Direct impact from legislation and regulation
Increasingly organizations will face material impacts from climate change legislation and regulation. This is especially true for organizations that directly emit large amounts of carbon emissions. Many of these organizations are already experiencing the risks and challenges of complying with the EPA’s Mandatory Greenhouse Gas (GHG) Reporting rule and potential regulation. Under the SEC’s guidance, the potential material impact of this regulation should be addressed in financial reports to investors. As proposed legislation sits in the U.S. Senate, a price on carbon becomes more probable, organizations will certainly need to disclose the potential financial impact of direct carbon emissions.
Indirect consequences of regulation or business trends Large direct emitters of carbon emissions will not be the only organizations affected by the SEC’s guidance. Many organizations with modest direct GHG emissions will still be affected by regulations and business trends related to carbon management. As discussed previously, regulation that puts a price on carbon will have the indirect affect of increasing energy costs for all organizations. And, increasingly, organizations that have direct or indirect carbon emissions in excess of the industry average will face a material risk of increased costs and decreased customer demand.
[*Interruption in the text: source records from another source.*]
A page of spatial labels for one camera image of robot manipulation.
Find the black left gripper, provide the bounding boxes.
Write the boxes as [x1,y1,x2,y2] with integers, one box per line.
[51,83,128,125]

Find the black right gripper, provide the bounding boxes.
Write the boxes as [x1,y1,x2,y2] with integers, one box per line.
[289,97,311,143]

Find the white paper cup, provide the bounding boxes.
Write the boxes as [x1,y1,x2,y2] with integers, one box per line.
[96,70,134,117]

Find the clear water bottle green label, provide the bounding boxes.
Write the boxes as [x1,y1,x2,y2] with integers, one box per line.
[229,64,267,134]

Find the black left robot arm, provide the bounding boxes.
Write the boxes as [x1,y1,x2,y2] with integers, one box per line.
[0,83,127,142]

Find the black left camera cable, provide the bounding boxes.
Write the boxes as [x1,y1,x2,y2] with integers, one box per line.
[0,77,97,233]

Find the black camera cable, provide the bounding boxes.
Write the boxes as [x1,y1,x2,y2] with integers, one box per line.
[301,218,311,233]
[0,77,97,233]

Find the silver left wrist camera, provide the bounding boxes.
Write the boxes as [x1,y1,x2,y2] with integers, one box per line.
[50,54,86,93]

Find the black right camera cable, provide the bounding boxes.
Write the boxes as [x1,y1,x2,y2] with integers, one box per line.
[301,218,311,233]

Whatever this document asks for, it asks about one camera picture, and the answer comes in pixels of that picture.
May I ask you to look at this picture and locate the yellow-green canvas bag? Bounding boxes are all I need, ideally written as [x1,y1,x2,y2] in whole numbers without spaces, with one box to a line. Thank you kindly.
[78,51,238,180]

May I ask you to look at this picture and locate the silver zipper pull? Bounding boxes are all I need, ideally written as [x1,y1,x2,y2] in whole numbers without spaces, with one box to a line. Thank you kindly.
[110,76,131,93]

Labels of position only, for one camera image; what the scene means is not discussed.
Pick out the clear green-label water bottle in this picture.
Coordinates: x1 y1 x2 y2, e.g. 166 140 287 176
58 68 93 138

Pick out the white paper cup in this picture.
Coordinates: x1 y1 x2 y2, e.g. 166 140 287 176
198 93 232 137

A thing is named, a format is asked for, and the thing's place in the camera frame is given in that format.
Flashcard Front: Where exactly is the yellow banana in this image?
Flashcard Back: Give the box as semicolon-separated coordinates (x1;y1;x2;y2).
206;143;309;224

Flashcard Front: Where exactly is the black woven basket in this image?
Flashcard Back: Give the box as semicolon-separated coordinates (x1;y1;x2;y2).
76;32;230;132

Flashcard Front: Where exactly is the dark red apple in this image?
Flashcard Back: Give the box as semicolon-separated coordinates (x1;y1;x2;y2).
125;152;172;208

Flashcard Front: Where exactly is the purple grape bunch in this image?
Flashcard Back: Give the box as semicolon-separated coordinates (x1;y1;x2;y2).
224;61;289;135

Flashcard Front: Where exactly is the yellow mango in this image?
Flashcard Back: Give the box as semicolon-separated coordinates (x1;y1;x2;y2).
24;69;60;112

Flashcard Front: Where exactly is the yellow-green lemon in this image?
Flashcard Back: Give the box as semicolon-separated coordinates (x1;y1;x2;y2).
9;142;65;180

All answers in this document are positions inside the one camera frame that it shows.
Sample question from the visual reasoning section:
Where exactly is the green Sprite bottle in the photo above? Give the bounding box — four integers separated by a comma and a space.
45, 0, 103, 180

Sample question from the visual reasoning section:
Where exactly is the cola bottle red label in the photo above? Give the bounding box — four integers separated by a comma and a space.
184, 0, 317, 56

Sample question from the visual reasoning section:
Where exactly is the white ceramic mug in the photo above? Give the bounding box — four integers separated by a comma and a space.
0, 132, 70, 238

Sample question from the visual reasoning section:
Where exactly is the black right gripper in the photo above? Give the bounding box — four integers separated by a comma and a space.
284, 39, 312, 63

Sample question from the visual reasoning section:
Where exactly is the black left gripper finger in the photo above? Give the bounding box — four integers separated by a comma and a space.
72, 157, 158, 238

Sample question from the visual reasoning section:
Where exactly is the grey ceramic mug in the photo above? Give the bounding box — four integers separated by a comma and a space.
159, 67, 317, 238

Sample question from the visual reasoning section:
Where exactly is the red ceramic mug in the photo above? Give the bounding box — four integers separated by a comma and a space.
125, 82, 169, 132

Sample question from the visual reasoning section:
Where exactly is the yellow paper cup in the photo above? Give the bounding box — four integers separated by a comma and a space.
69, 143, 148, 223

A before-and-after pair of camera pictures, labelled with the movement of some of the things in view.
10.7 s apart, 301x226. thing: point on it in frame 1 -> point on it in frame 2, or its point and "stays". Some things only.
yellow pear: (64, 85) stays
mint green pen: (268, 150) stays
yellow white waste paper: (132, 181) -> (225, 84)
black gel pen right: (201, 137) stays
Physical impact of climate change Certain industries such as insurance and finance will be directly affected by the climatic changes predicted by many scientists. Increased natural disasters such as storms and droughts will result in increased insurance payments and investment write-offs. As the evidence for climate change grows, organizations located in areas most affected will be required to disclose the risks of business disruption due to climatic changes and the risk of increased insurance premiums and capital costs.
With the SEC’s announcement, organizations that fail to disclose material risks from climate change face the real threat of lawsuits from investor groups or punitive action from the SEC. Mindy Luber, president of CERES and directory of the Investor Network on Climate Risk called the SEC’s announcement, “a clarion call about the vast risks and opportunities climate change poses for US companies and the urgency for integrating them into investment decision making”.
There is little doubt that the trend towards increased scrutiny of climate change risks by investors, regulators, and customers will continue. The longer an organization ignores the risks from climate change, the greater the negative effect on company valuation and profitability. As TRIRIGA CEO, George Ahn, stated in an article in the Environmental Leader last August, “All else being equal, companies that adequately disclose and address risks from climate change will be rewarded with higher valuations and a lower cost of capital.”
The first step toward accurately addressing risks from climate change is to baseline your organization’s energy use and environmental impact. To gain a sense of where and how to start reporting, consider real estate. Buildings represent 48 percent of energy consumption and present the most significant opportunities to reduce environmental impact, improve operating costs, and demonstrate carbon reduction accountability.